Au centre de la " révolution copernicienne " qu'appelle de ses vœux le gouvernement figure la transformation du compte personnel de formation (CPF), véritable instrument de formation tout au long de la vie pour les actifs. En vigueur depuis le 1er janvier 2015, il reste très largement méconnu de ses bénéficiaires. Une étude de l'agence d'intérim spécialisée dans le BTP MisterTemp', réalisée par e-mailing auprès de 170 000 utilisateurs de sa base entre le 8 et 15 mars, montrait que 76 % d'entre eux ignorent ce que le CPF leur permet de faire, et 81 % ne connaissent pas le volume d'heures de formation dont ils disposent. Derrière ces chiffres figure une réalité qu'il convient de rappeler : le CPF reste principalement un instrument de formation pour les demandeurs d'emploi, dont la décision de se former est très largement conditionnée par les prescriptions de Pôle emploi.
Une revalorisation impérativePour donner un coup de pouce au CPF et encourager les salariés à user de leur liberté de se former tout au long de leur parcours professionnel, le gouvernement a donc décidé, au nom de la transparence des prix, de faire passer l'unité de mesure de l'heure à l'euro. C'est une bonne idée sur le principe, mais elle crée en réalité une contradiction majeure.

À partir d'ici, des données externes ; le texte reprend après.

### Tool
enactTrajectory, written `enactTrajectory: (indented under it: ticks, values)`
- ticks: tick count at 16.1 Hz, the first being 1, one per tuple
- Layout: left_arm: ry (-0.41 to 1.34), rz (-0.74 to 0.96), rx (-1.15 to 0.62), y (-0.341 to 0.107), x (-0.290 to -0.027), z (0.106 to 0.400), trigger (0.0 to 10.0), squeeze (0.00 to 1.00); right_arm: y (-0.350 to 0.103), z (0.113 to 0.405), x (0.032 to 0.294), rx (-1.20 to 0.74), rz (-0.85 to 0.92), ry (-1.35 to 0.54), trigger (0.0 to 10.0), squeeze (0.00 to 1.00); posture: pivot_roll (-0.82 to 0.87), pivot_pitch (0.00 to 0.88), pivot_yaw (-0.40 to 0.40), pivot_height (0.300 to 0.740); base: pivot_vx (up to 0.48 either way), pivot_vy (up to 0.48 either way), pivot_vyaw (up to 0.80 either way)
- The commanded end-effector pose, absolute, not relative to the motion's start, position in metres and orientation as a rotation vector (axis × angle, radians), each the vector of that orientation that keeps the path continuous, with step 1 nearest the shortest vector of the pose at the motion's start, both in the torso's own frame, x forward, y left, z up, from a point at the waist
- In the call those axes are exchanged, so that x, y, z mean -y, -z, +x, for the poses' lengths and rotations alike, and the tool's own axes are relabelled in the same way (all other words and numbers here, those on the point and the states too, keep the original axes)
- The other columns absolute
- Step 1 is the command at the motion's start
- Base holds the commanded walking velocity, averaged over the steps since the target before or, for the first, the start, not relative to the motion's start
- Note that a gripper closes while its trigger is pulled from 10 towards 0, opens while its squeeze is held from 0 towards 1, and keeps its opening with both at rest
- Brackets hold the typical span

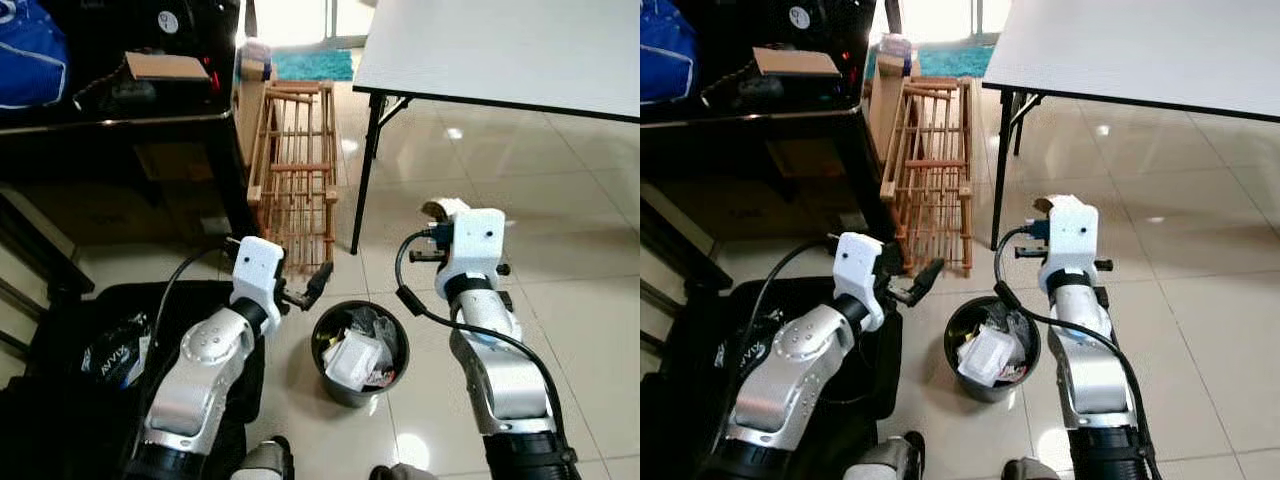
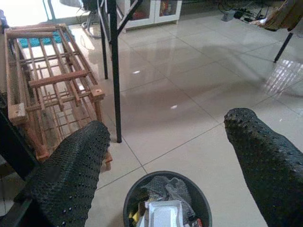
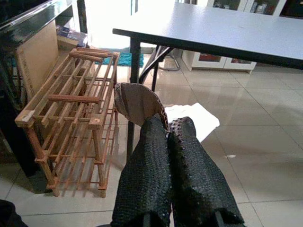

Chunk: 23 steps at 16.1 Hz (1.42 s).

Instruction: Picking trash to rubbish bin

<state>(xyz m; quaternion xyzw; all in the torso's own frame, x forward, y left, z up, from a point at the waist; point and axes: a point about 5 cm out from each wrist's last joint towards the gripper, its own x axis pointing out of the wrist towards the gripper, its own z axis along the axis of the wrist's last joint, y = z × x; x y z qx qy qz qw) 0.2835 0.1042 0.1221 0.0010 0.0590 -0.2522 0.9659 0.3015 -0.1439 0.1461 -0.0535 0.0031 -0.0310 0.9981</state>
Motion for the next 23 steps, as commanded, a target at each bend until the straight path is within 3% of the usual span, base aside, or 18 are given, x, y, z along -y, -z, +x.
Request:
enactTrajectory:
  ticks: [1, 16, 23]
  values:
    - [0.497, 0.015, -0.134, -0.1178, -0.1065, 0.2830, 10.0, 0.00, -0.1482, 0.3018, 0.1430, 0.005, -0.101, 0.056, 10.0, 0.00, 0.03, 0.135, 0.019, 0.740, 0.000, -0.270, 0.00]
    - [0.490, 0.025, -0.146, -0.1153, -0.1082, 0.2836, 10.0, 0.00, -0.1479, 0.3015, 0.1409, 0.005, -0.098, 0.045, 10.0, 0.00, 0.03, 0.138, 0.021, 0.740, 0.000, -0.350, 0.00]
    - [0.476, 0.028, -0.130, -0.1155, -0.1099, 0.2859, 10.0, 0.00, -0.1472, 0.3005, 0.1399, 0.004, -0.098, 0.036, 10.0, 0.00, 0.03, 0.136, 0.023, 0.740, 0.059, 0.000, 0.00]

En effet, dans sa mouture actuelle, le texte remet en cause les droits à la formation -acquis jusqu'à présent par les 5 millions -d'actifs titulaires d'un CPF. Pourquoi ? Parce que l'exécutif a choisi de retenir un taux de conversion de 14,28 euros par heure de -formation en faisant une moyenne entre les taux de prise en charge par les organismes paritaires collecteurs agréés (OPCA, chargés du financement de la formation dans les différentes branches professionnelles), situés entre 30 et 35 €, et celui de Pôle emploi, -inférieur à 10 euros.
Dans ces conditions, un salarié qui disposait hier de 100 % de ses droits à la formation – soit près de 5 000 euros au taux moyen de prise en charge des OPCA – héritera de seulement 2 142 euros de droits. Une évolution pour le moins surprenante de la part d'un gouvernement qui se dit autant attaché au développement de la formation professionnelle. C'est donc à une revalorisation de ce taux qu'il est impératif de procéder. Les 150 heures de formation d'aujourd'hui doivent correspondre à 100 % du nouveau CPF, pour un taux horaire qui se situerait donc plutôt autour de 33 euros.
Par-delà ces considérations pécuniaires derrière lesquelles se cachent des réalités de vie dont on ne saurait faire fi se pose la question de la popularisation du CPF. Car, si la monétisation apporte quelques éléments de réponse, elle ne saurait résoudre à elle seule la problématique du faible recours à la formation des salariés qui, bien souvent, -attendent que survienne une période de chômage pour s'y intéresser. Les Français doivent retrouver le goût de se former pour être prompts à accompagner les mutations économiques qui impactent durablement le monde du travail.
Avec la création, prévue par le gouvernement, d'une application mobile consacrée au CPF, chacun disposera désormais d'une boussole dans l'océan d'opportunités qu'offre la formation tout au long de la vie. Mais il faut aller plus loin et sonner la mobilisation générale auprès de tous les prescripteurs de la formation, en particulier ceux qui, au sein des entreprises, sont au contact quotidien des salariés, afin d'encourager ces derniers à mobiliser leurs droits à la formation.
La transformation du CPF voulue par le gouvernement n'ira dans le bon sens que si elle répond à un double impératif de simplification et d'élargissement de l'accès à la formation. Pour y parvenir et prévenir les bouleversements liés à ce changement d'échelle, la création d'une commission de transition réunissant l'ensemble des acteurs de la formation professionnelle est plus que souhaitable. Nous l'appelons de nos vœux afin que le nouveau paysage qui se dessine mette l'individu au centre du jeu et lui garantisse la préservation de ses droits à la formation, et leur libre utilisation.